> [DATA SECTION]:
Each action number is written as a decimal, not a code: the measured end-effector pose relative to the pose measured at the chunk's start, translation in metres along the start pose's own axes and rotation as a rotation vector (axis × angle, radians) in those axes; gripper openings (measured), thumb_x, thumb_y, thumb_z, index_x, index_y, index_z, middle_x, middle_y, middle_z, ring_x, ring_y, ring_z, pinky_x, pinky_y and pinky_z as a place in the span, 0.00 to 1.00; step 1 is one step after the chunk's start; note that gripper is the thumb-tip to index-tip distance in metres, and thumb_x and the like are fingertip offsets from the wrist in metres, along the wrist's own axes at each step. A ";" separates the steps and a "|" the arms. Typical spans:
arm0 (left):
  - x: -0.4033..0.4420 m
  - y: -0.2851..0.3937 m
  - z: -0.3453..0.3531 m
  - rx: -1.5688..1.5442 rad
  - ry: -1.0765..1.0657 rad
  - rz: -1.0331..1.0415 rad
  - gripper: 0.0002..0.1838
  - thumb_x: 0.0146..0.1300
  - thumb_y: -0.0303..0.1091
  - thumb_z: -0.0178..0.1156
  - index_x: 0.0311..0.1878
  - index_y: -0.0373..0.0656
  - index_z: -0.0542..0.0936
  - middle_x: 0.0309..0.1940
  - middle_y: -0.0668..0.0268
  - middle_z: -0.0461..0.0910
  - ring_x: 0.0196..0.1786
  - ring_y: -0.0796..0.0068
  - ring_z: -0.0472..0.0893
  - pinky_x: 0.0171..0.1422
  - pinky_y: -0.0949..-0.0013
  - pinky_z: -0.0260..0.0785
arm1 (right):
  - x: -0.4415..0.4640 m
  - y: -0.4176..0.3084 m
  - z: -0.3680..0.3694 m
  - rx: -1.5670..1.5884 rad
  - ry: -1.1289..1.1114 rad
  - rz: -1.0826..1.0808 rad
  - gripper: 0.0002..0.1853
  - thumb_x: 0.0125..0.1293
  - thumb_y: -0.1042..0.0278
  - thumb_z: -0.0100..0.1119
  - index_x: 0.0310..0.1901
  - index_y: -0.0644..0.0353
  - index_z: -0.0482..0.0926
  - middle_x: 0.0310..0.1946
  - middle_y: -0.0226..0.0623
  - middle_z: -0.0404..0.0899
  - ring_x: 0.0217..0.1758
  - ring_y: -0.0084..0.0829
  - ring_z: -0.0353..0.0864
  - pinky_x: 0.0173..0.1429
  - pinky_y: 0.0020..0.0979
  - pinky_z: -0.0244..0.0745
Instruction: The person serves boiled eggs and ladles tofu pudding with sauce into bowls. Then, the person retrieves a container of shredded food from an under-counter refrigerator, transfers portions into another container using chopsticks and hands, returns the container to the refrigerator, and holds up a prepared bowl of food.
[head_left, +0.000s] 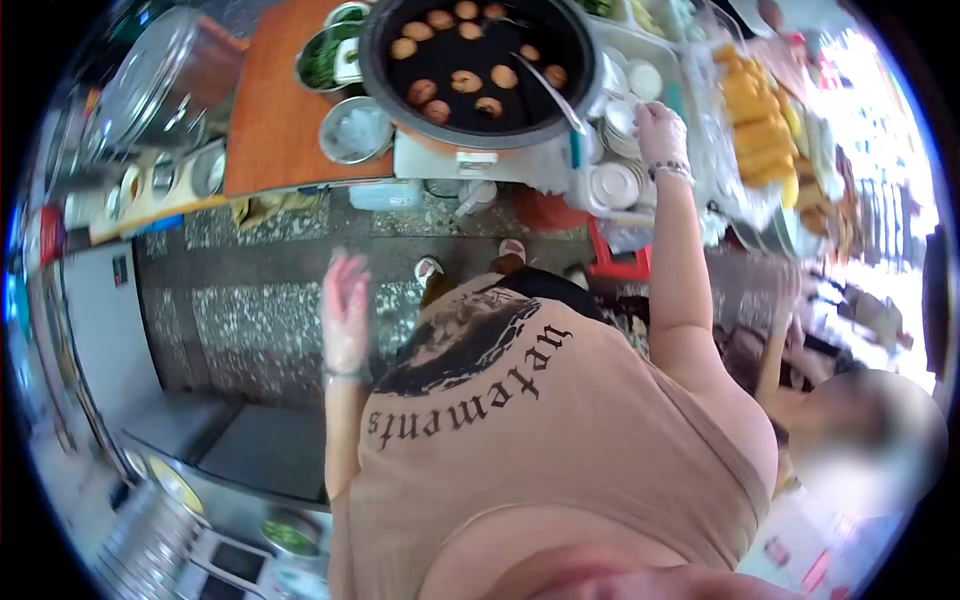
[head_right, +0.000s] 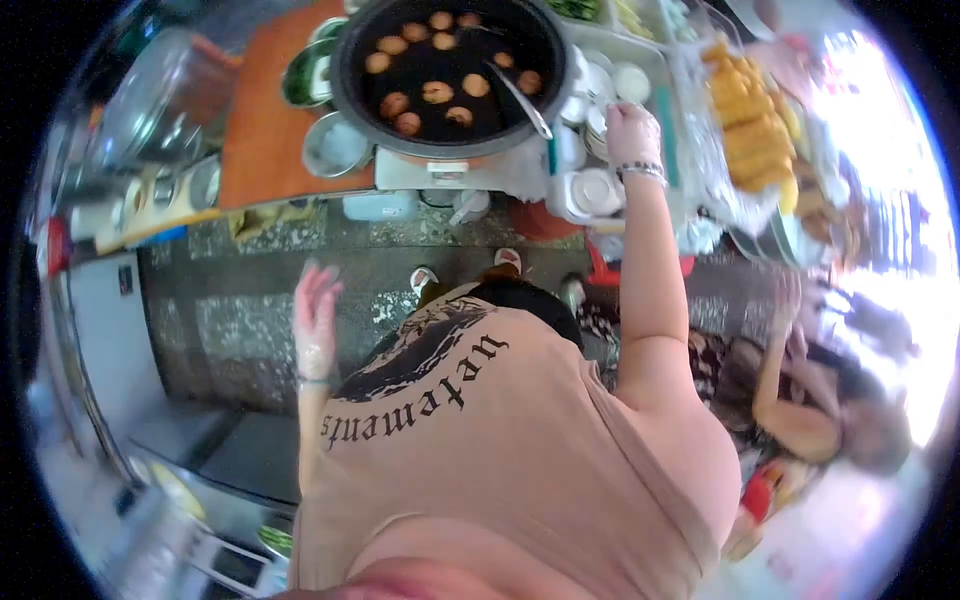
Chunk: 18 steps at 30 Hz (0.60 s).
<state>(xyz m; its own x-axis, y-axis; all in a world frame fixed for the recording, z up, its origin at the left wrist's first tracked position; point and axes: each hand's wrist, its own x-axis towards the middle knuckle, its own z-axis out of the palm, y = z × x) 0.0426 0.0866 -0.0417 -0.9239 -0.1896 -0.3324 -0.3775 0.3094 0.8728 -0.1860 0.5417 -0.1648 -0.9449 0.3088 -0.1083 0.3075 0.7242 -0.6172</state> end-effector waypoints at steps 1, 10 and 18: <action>0.005 -0.010 -0.011 0.000 -0.016 -0.028 0.27 0.71 0.37 0.51 0.70 0.41 0.60 0.62 0.54 0.71 0.60 0.64 0.74 0.66 0.64 0.64 | 0.006 0.031 0.010 0.021 -0.052 0.121 0.18 0.63 0.55 0.52 0.43 0.59 0.83 0.38 0.48 0.83 0.45 0.45 0.82 0.52 0.41 0.74; 0.036 0.013 0.030 0.171 -0.211 0.009 0.24 0.67 0.23 0.51 0.66 0.39 0.64 0.57 0.56 0.76 0.52 0.68 0.80 0.56 0.69 0.73 | 0.048 0.011 0.087 -0.360 -0.165 0.041 0.22 0.63 0.54 0.55 0.58 0.48 0.75 0.59 0.42 0.75 0.62 0.43 0.73 0.65 0.41 0.69; 0.022 0.017 0.054 0.218 -0.277 0.005 0.24 0.65 0.21 0.51 0.65 0.37 0.64 0.56 0.55 0.76 0.51 0.70 0.81 0.54 0.70 0.74 | 0.099 -0.012 0.092 -0.529 -0.502 -0.012 0.17 0.65 0.68 0.50 0.53 0.58 0.79 0.56 0.48 0.77 0.60 0.42 0.76 0.62 0.41 0.72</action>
<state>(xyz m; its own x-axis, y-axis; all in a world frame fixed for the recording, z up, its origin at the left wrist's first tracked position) 0.0127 0.1379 -0.0531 -0.8965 0.0633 -0.4384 -0.3494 0.5073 0.7877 -0.2939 0.5072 -0.2394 -0.8473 0.0708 -0.5263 0.1897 0.9660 -0.1755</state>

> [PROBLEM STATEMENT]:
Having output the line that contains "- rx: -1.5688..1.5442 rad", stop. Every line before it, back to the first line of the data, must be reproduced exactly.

> [OUTPUT FOR THIS EXERCISE]:
Each action number is written as a decimal, not a code: the measured end-effector pose relative to the pose measured at the chunk's start, translation in metres along the start pose's own axes and rotation as a rotation vector (axis × angle, radians) in those axes; gripper openings (measured), thumb_x, thumb_y, thumb_z, index_x, index_y, index_z, middle_x, middle_y, middle_z, ring_x, ring_y, ring_z, pinky_x, pinky_y and pinky_z as a place in the span, 0.00 to 1.00; step 1 is one step after the chunk's start; note that gripper is the thumb-tip to index-tip distance in metres, and thumb_x and the like are fingertip offsets from the wrist in metres, along the wrist's own axes at each step. A ";" separates the steps and a "|" the arms. Typical spans:
arm0 (left):
  - x: -0.4033..0.4420 m
  - y: -0.2851..0.3937 m
  - z: -0.3453..0.3531 m
  - rx: -1.5688..1.5442 rad

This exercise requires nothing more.